Straddling continents, Turkey is a significant emerging market with a large manufacturing base as well as a growing tech sector. According to Bloomberg, the UAE funds are scouting for deals with top-level conversations between President Recep Tayyip Erdoğan and Abu Dhabi Crown Prince Sheikh Mohammed Bin Zayed Al Nahyan.
The two countries are seeking to set aside geopolitical differences for closer economic ties with the potential for Abu Dhabi SWF involvement in the Turkish economy. According to Bloomberg, ADQ is considering spending up to US$1 billion on health care and fintech targets.

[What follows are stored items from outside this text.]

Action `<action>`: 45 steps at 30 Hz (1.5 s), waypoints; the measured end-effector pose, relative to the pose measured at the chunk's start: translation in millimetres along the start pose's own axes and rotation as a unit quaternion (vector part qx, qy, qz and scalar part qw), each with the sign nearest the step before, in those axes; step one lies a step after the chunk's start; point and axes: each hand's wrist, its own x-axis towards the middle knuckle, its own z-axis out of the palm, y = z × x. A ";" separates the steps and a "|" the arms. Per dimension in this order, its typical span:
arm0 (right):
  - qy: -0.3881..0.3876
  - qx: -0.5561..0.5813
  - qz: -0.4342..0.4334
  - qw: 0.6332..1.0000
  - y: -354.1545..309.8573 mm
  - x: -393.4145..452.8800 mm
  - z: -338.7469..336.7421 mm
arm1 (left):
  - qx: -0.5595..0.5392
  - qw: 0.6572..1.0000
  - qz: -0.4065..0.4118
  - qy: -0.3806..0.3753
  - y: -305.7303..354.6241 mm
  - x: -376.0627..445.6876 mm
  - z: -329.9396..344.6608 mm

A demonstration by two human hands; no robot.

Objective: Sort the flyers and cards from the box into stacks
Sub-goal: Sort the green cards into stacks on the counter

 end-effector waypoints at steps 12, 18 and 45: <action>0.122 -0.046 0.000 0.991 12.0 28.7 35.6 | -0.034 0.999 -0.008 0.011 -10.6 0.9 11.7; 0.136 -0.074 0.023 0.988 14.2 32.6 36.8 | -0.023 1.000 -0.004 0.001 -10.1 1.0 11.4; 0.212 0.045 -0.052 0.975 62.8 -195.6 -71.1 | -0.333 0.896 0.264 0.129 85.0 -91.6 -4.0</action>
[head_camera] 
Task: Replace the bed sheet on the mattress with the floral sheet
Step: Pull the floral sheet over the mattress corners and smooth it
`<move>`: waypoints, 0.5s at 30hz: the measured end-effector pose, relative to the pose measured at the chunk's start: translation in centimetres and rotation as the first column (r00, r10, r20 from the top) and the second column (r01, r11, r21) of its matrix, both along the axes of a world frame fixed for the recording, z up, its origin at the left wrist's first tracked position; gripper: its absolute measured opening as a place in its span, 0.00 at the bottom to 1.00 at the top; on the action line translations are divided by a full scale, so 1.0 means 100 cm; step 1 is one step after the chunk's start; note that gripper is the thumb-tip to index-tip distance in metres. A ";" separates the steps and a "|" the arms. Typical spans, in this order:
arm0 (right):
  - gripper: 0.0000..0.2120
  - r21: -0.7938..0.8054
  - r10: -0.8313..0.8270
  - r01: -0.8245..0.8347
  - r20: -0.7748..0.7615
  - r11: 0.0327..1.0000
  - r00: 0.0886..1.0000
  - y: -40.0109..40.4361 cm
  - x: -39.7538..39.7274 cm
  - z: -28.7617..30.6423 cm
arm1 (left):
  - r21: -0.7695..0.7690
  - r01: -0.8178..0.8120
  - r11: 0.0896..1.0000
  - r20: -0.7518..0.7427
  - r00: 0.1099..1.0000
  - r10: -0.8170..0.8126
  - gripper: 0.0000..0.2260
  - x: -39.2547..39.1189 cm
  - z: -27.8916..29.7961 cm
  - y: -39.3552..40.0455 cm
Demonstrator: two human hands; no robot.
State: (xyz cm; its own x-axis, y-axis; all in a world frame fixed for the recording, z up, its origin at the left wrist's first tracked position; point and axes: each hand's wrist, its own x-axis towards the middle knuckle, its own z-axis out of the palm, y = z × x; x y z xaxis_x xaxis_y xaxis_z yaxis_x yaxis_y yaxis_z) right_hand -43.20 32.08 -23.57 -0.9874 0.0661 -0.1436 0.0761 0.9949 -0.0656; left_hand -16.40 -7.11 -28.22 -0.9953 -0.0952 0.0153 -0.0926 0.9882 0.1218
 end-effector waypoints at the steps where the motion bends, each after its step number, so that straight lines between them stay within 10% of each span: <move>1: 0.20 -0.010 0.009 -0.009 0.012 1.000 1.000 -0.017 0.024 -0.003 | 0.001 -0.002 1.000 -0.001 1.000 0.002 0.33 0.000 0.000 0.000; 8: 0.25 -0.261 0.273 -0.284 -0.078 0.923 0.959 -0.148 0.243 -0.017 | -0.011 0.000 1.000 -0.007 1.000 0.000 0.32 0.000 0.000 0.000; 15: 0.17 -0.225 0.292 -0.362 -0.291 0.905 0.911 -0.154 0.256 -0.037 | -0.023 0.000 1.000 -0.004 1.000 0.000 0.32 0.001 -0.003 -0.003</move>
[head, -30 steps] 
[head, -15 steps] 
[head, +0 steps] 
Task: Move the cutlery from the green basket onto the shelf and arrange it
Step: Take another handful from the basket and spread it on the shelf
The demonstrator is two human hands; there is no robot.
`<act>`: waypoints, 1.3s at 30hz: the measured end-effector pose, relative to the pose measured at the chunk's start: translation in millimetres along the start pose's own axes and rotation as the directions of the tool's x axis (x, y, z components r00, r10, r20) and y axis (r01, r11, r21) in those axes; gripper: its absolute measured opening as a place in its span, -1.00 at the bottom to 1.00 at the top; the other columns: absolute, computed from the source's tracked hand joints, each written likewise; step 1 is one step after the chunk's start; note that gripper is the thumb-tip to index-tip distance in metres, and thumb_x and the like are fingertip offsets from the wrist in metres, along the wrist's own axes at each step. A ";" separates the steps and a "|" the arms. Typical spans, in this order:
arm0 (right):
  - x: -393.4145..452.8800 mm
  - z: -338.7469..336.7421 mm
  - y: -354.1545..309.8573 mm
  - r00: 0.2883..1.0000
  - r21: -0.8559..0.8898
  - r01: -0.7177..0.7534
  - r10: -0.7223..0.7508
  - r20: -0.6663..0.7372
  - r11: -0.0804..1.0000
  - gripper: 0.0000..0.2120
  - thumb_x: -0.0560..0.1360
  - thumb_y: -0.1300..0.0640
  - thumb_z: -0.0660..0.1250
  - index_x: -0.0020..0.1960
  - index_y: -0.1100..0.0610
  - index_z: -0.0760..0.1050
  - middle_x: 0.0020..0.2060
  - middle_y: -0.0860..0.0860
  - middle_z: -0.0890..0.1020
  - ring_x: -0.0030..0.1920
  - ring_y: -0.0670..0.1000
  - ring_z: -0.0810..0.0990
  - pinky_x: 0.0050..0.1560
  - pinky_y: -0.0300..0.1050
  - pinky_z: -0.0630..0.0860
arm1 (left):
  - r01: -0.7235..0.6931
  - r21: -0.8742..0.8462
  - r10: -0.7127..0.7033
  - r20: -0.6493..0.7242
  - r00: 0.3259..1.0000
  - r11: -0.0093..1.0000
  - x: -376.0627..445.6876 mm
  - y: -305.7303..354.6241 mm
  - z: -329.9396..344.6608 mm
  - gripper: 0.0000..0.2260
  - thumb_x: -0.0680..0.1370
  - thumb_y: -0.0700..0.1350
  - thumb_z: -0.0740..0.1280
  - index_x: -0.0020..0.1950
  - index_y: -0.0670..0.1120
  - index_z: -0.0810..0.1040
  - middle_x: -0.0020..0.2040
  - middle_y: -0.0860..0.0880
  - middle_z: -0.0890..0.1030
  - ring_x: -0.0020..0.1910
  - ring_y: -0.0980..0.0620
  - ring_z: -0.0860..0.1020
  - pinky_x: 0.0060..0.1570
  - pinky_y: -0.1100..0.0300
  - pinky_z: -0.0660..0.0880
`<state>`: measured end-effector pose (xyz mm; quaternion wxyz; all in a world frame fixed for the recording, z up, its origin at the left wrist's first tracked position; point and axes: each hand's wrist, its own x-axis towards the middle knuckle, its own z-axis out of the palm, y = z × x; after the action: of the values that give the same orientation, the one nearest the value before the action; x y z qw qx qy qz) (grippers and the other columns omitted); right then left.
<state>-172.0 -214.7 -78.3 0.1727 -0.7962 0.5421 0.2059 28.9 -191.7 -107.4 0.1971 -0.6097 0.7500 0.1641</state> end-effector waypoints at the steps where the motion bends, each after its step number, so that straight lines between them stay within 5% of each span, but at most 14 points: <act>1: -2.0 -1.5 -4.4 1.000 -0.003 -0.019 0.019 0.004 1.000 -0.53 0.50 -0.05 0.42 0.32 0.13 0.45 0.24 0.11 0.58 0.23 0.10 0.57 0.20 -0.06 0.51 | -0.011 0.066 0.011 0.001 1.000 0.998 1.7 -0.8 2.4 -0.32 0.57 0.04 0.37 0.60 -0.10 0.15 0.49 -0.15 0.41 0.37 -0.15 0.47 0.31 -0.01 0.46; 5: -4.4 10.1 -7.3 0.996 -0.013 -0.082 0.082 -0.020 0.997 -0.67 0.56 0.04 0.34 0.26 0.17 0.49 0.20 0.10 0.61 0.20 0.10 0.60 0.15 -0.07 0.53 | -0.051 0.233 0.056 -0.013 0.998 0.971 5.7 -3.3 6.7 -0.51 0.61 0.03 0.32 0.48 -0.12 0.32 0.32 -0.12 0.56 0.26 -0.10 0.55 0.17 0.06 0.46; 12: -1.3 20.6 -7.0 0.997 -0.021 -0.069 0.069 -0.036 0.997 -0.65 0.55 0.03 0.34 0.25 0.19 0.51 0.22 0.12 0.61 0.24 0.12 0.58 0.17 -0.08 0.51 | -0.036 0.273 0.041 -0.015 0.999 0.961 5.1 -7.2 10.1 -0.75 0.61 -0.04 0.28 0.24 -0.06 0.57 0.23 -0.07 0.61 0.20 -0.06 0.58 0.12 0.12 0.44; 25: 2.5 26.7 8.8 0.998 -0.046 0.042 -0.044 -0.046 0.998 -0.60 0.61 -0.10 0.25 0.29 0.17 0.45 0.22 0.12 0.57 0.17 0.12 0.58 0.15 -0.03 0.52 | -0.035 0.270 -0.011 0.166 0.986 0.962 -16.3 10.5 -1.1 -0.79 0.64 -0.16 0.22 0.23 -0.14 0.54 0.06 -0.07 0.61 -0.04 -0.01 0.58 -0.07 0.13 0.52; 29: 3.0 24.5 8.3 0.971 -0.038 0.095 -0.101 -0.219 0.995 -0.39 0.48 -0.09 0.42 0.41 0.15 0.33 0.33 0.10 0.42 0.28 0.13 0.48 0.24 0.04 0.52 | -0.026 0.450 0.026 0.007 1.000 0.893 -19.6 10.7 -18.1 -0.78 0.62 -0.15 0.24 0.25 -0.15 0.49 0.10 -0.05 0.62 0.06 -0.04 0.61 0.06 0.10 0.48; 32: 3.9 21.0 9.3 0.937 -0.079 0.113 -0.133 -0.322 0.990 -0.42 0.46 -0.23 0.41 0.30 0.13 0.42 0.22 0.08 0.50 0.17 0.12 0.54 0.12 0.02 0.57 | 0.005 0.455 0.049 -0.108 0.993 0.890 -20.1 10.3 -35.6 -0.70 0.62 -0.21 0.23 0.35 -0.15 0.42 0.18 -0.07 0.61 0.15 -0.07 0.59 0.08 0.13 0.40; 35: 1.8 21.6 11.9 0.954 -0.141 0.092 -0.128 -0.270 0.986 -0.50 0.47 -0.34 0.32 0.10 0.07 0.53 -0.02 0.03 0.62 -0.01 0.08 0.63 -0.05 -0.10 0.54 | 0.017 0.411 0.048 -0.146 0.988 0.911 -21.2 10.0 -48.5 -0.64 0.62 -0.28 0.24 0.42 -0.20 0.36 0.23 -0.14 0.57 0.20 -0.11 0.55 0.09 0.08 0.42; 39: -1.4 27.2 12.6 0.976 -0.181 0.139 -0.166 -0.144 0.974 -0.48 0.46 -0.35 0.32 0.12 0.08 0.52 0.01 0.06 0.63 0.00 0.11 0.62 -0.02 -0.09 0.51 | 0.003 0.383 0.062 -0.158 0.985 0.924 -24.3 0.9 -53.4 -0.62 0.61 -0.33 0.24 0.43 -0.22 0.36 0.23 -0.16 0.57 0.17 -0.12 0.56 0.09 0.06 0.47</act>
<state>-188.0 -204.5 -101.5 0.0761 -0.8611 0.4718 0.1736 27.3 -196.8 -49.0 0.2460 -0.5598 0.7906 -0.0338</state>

As it branched out into venture capital, in August ADQ participated in a US$1.5 billion fundraising by Trendyol, a Turkish e-commerce platform, alongside Qatar’s QIA. ADQ and Abu Dhabi stablemate Mubadala also invested in the series D round in Gerit, a Turkish grocery delivery start-up.
In geopolitical terms, Ankara is far closer to Doha in their interventions in Syria and Libya, where civil wars have brought to the fore ideological disagreements. The UAE’s antipathy towards the Muslim Brotherhood movement, which is closer to the Turkish and Qatari governments, has caused a rift in diplomatic relationships. However, a thaw in relations, assisted by Qatar’s reconciliation with Saudi Arabia, appears to have prompted the renewed interest by Abu Dhabi Inc in Turkey.
Portfolio companies of Abu Dhabi SWFs are likely to move into the Turkish market, but all eyes are on a deeper relationship at an institutional level. Bloomberg’s talks of a multibillion dollar deal suggests a Sovereign Investment Partnership, similar to the one recently signed with the UK. This would invite greater involvement in tech sectors as well as infrastructure. Abu Dhabi may also seek partnerships with the Turkey Wealth Fund (TVF) with co-investments in sectors such as financial services.
There are, nevertheless, huge hurdles in the way of greater Abu Dhabi engagement with the Turkish economy. Substantive reform in labour market, education and pensions is crucial to enhance innovation. Yet, the Erdoğan administration is drifting in the other direction as it becomes increasingly interventionist, thereby undermining national competitiveness. National leadership continues to favor stimulatory policies that are populist in intent, but feed economic volatility and divert attention from productive parts of the economy. As such, Turkey is a far more challenging market than the SIPs signed by the UAE with the UK, China, France, Russia, Greece and Kazakhstan.